1,001 Films: "Total Recall" (1990)


Amazing, now, to think of the start Paul Verhoeven had to his American career, with Robocop, Total Recall and Basic Instinct - all colossal box-office successes, all pushing the boundaries of screen representation in some way, all of them B-movies with A-list budgets. At the centre of this trash trilogy is Doug Quaid (Arnold Schwarzenegger), an ordinary guy with a loving wife and steady job. Despite the perks of a futuristic Earth, Doug Quaid is dissatisfied with his life; he wants to escape it all, and has his heart set on a trip to the recently colonised Mars. Philip K. Dick's source story, "We Can Remember It For You Wholesale", proposed that, rather than face the fuss associated with long-haul flights, future holidaymakers could simply go to a facility that implants memories of any requested trip within the brain.
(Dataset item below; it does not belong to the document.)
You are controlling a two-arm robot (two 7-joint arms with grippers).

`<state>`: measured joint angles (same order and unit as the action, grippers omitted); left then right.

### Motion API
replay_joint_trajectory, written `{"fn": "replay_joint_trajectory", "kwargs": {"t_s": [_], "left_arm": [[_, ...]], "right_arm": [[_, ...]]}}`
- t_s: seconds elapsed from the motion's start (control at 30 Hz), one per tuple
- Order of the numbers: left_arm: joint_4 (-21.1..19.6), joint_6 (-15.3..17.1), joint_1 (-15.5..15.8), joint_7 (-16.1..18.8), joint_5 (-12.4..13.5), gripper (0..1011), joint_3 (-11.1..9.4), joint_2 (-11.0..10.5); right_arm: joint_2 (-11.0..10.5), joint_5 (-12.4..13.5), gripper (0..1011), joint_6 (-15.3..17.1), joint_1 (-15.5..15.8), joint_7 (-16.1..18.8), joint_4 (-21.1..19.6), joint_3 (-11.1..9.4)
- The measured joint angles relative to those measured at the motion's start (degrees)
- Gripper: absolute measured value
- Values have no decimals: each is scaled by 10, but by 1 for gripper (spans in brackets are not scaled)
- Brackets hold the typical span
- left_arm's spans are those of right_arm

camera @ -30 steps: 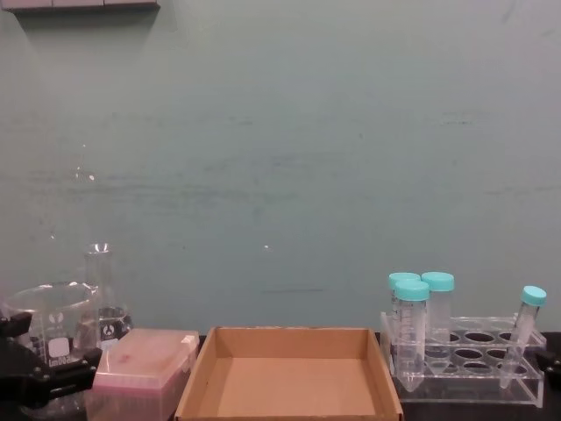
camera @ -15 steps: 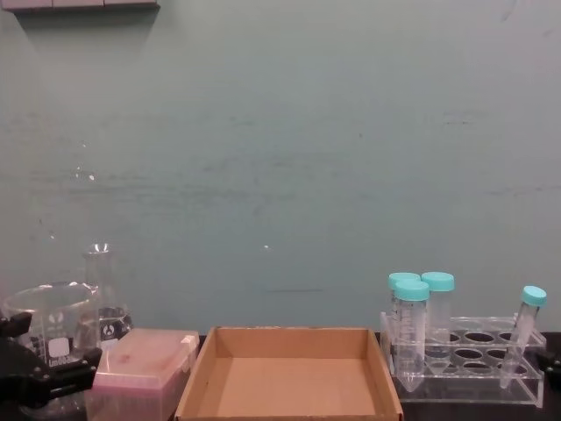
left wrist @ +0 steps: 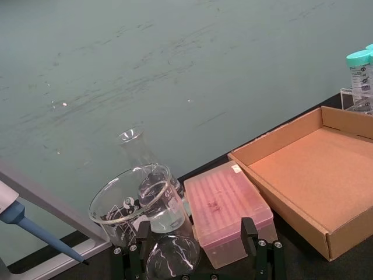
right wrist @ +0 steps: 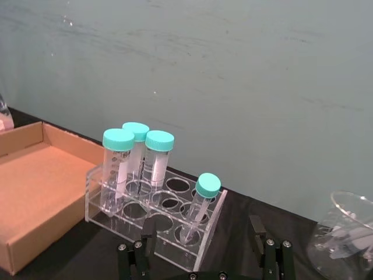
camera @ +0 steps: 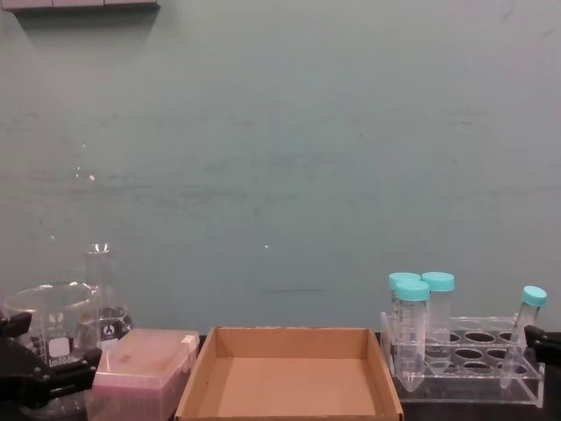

During this particular procedure, however, something goes awry: turns out that Doug isn't an ordinary guy being implanted with a secret agent's mental snapshots, but a double agent who's had his memory erased to allow him to live the life of an ordinary guy. Only the erasure was incomplete - which explains our hero's easy facility with necksnapping - and there are people (most notably Michael Ironside as a corporate henchman) who want our hero dead for what he knows but cannot remember. 

Verhoeven here blends espionage thrills - the plot's essentially a hybrid of North by North-West and The Bourne Identity, beamed a century into the future - with the midlife crisis fantasy of a workaday schmo who gets to kick ass while having two women fighting over him: "You're the best assignment I ever had," pants Sharon Stone as Quaid's wife. The result remains one of the wittier cinematic adaptations of Dick's work, revelling in the spectacle provided by Rob Bottin's prosthetic effects team and the best production design 1990 money could buy. It remains exceptionally pacy entertainment, and Verhoeven surrounds an inspired (if only implied) central gag - that, years from now, Arnold Schwarzenegger will be the closest thing to real we'll have - with a succession of varyingly perverse, out-of-this-world sights: Arnie being beaten up by Sharon Stone; Arnie in drag (this just after he leaves a video message for himself, insistent that he's been "playing for the wrong team"); Arnie being propositioned by first a woman with three breasts, then a dwarf in pink lingerie. Remade by Len Wiseman with Colin Farrell in 2012, to no especially good ends.

Total Recall is available on DVD and Blu-Ray through StudioCanal, and to rent through Amazon Prime.